Harry's Fresh Foods took it a step further by holding their picnic at Oaks Bottom, a local carnival-style amusement park that reminds you of the good old days.

So yes, when Harry's asked me to design the invitation postcard using the "got soup? got fun!" tagline, I could taken inspiration from the carnival location using color fanfare, stars & stripes and even clowns. 

Instead I chose to keep it simple and understated, only hinting at nostalgia through use of typography. Because as we all know, sometimes less is more!

Tuesday, August 7, 2012

gala program

To follow up on last week's post about the gala invitation for the University of Oregon,  I thought that today I'd share the program book I designed for the event.

I updated last year's square format with this year's color palette, damask pattern and logo border. The metallic paper worked especially well with the dark pattern, giving it extra depth and lustre.

The inside front cover was a flood of chartreuse green while the first page featured a black pattern band behind the logo – I love the overall effect and contrast it created.

The interior pages were reformatted to reflect this year's modern typography and color while the grey stripes from the save-the-date made an appearance as a header at the top and bottom of each page.

The end result: an elegant program book that effectively reflected the prestigious nature of the event while not breaking the bank in terms of design or printing costs.

Wednesday, August 1, 2012

gala invitation

Last year, I was asked to design the invitation and collateral materials for a gala hosted by the University of Oregon to honor local leaders (read more here and here) and everyone was thrilled with the results. So thrilled, in fact, that they asked me to incorporate elements from last year into this year's design. And I was more than happy to oblige!

Starting with the save-the-date postcard, I changed the format and updated the color palette and typography. While green is definitely a UO color, using a lime/chartreuse version of it instantly sets a more modern tone.

I also used a tone-on-tone damask pattern for texture and elegance and added a curved border to enclose the event logo, which they chose to reuse from last year's design.

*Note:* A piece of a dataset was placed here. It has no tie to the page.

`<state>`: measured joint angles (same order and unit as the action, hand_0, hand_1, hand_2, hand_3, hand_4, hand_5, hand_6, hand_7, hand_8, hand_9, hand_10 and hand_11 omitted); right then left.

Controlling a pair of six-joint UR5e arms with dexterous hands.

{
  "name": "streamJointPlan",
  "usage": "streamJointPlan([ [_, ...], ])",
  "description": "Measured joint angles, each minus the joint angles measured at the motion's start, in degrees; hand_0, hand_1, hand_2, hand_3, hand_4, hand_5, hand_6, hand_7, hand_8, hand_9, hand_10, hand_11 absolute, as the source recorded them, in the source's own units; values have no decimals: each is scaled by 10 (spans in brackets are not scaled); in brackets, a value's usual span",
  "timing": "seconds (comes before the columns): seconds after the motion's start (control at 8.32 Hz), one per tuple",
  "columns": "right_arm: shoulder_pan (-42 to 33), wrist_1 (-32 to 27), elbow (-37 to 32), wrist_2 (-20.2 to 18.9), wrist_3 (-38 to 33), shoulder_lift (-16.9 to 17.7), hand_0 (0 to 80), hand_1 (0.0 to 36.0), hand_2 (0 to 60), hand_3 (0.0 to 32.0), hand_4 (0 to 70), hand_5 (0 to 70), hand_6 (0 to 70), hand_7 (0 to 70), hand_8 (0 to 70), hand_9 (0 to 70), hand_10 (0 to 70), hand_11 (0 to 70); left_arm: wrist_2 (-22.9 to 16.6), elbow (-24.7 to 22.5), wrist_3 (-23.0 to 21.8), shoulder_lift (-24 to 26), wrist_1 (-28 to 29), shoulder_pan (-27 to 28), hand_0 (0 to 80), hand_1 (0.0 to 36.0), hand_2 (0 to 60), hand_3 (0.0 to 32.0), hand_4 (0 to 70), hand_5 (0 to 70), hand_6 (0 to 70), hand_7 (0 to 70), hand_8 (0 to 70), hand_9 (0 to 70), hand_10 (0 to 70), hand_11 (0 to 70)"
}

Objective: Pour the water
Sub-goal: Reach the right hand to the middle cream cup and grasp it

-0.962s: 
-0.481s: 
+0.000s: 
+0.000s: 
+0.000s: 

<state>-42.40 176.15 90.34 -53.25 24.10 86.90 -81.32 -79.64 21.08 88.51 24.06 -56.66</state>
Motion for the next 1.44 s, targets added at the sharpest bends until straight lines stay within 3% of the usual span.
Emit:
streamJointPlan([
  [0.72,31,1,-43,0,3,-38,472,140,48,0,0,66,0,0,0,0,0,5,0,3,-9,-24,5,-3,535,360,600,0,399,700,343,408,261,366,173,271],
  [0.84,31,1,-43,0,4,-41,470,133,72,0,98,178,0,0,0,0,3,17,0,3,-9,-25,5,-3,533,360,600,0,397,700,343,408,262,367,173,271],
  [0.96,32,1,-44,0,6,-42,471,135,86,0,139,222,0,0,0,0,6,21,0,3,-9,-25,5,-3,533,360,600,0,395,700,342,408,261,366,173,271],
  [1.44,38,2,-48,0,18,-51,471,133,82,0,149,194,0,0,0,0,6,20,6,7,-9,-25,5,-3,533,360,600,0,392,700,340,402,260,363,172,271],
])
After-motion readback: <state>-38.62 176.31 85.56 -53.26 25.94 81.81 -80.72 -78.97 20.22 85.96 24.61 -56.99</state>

The invitation itself was presented inside a custom die cut folder of metallic silver cover stock that had a sticker with the logo and damask pattern applied to the front.

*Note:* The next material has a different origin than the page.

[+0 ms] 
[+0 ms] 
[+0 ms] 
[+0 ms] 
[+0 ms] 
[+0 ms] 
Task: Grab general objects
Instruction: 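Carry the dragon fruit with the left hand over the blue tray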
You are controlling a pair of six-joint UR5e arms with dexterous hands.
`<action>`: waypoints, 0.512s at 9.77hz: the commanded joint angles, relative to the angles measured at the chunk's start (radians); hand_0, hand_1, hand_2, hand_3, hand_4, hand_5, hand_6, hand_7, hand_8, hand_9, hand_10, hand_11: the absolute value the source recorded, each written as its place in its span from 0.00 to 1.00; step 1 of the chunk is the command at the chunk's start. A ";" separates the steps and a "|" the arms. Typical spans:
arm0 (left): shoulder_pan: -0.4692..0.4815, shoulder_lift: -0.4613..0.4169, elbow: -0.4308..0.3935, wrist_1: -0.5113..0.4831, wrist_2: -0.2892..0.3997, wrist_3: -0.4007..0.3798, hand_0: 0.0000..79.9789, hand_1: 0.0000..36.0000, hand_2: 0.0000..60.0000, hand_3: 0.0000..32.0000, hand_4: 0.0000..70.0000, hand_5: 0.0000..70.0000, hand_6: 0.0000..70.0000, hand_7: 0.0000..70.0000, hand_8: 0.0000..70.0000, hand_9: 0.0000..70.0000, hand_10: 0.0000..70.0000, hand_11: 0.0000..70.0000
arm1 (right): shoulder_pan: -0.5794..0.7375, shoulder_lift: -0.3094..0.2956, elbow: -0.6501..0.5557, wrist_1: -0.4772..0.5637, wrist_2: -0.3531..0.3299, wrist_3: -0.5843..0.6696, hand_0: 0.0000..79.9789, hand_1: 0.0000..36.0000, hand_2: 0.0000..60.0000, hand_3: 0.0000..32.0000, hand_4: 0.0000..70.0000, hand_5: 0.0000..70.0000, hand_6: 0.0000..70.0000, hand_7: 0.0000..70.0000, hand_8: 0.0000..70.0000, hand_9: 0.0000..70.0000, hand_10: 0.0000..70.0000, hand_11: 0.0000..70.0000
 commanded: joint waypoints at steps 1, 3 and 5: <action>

Once opened, the folder revealed a die cut invitation that matched the shape of the logo's border. It was glued in place above the pocket, which contained an informational card with bios of both recipients as well as the reply card and envelope.

While the package as a whole was quite stately and elegant, the use of a sans serif font (Helvetica Neue Thin) and color (PMS 583) gave the invitation a distinctly modern vibe.

My favorite part? The little round sticker used to seal the folder! Such a simple little thing, but it's what gave this suite the final finishing touch.